Description of the task:
Print exactly what the entries say, line by line, from the first line down to the one with "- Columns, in", inclusive.

Data for this task:

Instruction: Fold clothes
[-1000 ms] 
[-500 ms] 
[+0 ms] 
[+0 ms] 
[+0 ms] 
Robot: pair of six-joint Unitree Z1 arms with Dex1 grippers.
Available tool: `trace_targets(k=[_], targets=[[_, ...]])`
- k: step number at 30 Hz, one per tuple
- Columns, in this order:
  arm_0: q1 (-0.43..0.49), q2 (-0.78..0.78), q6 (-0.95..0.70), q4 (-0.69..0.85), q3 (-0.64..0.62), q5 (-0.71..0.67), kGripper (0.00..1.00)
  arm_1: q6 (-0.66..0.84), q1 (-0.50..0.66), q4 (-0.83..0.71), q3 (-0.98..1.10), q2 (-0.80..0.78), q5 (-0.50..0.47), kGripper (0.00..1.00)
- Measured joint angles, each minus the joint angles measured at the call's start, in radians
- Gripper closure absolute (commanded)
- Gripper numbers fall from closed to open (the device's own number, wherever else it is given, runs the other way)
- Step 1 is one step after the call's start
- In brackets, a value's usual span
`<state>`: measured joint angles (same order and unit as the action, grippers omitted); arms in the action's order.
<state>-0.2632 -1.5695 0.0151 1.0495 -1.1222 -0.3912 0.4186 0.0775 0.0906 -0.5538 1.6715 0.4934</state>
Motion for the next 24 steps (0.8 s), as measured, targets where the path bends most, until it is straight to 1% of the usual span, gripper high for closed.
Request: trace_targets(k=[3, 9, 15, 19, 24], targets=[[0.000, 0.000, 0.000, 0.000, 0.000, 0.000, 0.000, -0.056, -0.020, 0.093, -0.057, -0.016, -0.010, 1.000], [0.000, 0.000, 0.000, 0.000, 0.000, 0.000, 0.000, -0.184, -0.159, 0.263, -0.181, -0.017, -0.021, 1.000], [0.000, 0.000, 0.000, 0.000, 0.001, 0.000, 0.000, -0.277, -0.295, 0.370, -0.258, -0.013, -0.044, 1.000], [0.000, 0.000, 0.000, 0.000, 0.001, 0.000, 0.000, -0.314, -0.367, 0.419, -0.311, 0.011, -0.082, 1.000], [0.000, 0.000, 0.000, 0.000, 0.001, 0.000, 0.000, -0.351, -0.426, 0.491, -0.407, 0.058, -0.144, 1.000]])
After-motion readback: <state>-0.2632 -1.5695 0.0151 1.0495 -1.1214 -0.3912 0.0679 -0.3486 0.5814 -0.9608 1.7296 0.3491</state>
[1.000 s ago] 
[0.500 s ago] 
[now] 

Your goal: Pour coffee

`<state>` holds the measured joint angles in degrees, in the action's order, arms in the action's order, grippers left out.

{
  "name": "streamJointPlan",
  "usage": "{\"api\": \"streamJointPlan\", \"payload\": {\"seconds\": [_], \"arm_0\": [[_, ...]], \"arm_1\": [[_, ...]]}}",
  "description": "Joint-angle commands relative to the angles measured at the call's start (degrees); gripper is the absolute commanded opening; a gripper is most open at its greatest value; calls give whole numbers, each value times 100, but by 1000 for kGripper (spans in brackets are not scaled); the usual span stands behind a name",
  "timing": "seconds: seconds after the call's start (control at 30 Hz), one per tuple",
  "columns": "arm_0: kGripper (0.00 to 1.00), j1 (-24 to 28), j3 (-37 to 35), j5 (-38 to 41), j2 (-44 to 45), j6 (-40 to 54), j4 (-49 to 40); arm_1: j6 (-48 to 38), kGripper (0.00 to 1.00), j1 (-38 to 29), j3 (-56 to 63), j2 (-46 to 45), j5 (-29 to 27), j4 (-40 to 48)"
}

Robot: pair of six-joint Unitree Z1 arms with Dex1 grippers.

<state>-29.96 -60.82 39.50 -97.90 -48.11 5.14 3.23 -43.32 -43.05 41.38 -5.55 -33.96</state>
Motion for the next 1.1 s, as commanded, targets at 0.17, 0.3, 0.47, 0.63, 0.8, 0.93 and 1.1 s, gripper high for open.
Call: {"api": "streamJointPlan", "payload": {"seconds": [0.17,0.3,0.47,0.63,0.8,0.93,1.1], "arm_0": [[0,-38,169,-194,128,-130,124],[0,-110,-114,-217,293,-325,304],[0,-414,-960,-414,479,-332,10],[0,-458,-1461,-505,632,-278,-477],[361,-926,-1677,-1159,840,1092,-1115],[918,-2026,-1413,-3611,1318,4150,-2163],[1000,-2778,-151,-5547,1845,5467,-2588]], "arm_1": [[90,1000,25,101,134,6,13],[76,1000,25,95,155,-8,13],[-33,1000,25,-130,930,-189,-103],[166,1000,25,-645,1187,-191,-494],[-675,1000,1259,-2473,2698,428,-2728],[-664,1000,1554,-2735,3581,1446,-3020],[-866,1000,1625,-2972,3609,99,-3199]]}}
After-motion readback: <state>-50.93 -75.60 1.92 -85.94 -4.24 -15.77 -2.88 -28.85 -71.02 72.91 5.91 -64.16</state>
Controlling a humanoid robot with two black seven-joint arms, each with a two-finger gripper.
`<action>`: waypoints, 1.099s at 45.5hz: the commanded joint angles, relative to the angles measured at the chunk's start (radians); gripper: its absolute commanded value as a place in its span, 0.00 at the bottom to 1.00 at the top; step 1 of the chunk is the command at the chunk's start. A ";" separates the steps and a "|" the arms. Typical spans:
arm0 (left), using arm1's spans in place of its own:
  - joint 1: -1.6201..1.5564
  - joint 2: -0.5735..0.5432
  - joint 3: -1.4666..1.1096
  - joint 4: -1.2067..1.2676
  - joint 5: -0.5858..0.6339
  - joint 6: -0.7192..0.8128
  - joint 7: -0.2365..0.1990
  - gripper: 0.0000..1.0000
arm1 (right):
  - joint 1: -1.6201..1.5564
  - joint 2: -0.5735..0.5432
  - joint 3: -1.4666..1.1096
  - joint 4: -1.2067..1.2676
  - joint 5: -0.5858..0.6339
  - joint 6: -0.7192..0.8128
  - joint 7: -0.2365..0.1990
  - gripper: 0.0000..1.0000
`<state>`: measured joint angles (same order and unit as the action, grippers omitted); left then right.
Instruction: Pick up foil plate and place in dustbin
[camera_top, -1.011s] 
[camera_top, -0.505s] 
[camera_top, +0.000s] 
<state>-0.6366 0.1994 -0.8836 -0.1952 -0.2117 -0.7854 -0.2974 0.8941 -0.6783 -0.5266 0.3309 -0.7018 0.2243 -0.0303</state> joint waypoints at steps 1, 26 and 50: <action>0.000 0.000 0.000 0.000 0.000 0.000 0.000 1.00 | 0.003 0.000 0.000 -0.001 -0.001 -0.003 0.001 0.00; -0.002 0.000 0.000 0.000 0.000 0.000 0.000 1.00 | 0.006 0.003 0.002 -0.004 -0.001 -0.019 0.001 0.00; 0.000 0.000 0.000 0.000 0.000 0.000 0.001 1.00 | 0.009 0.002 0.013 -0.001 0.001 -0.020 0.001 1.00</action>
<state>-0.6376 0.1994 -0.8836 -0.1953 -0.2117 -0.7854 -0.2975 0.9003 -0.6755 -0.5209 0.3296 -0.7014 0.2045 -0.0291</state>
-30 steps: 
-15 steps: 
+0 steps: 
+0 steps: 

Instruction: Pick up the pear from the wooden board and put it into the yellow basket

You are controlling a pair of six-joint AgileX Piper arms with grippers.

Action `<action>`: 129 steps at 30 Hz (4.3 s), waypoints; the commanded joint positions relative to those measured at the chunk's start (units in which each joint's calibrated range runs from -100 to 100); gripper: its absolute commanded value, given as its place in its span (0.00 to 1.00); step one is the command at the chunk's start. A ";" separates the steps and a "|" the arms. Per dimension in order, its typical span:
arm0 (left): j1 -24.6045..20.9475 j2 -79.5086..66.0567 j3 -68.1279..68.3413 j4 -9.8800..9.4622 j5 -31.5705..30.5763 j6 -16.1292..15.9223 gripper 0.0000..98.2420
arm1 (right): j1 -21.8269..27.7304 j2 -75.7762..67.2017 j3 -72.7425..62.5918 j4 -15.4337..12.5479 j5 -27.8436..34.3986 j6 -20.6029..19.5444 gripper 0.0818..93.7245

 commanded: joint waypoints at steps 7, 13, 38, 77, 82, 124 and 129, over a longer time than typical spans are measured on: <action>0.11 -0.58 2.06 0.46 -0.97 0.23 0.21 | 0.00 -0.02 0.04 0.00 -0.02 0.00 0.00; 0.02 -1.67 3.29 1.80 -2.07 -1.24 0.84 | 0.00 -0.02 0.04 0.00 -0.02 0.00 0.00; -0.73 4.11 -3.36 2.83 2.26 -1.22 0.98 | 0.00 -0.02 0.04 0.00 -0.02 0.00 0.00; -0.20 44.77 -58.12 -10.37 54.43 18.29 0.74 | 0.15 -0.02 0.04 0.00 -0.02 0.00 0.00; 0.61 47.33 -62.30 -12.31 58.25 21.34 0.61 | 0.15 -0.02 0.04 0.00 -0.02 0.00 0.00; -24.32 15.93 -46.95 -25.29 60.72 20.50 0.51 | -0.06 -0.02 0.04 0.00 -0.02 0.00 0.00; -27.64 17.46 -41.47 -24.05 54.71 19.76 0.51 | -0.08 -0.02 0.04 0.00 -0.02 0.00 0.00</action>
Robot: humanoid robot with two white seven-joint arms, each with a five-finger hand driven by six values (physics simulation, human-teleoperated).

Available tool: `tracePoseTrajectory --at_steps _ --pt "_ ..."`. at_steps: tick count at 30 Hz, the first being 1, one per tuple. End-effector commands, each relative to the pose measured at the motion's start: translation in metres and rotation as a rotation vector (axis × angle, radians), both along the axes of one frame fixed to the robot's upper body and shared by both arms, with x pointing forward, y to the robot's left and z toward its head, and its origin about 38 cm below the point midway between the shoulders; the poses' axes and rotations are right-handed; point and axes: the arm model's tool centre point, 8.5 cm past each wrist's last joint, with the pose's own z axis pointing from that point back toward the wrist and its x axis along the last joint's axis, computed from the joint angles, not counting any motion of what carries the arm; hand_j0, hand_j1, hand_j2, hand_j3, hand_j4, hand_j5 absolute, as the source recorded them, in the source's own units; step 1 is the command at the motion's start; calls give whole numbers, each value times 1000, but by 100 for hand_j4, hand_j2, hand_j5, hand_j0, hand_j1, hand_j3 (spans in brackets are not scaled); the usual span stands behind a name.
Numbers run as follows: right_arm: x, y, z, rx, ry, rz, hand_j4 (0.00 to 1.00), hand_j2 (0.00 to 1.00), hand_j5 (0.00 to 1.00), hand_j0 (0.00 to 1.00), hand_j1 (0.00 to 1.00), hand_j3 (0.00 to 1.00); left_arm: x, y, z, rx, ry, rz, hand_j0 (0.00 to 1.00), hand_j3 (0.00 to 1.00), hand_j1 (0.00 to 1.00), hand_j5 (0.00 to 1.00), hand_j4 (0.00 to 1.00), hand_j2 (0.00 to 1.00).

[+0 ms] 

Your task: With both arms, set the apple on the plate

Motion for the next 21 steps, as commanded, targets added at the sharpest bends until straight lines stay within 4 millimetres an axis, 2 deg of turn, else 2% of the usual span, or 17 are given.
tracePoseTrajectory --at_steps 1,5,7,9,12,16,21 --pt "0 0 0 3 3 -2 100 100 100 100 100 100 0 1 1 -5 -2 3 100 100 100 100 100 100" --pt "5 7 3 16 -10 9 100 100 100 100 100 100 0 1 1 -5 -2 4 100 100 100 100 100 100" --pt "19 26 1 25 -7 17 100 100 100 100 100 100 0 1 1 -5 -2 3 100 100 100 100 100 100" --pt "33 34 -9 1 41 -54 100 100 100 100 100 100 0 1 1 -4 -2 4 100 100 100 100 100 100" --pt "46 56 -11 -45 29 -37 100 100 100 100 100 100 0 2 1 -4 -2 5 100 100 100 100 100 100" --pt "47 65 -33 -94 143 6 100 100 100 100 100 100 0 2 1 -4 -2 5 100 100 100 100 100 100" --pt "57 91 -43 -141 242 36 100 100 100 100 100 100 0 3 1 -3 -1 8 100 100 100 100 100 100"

Solution:
Instruction: Fold clothes
[-1000 ms] 
[-500 ms] 
[+0 ms] 
[+0 ms] 
[+0 ms] 
Robot: pair of six-joint Unitree Z1 arms with Dex1 grippers.
Available tool: `trace_targets(k=[_], targets=[[_, ...]])`
- k: step number at 30 Hz, one per tuple
- Columns, in this order:

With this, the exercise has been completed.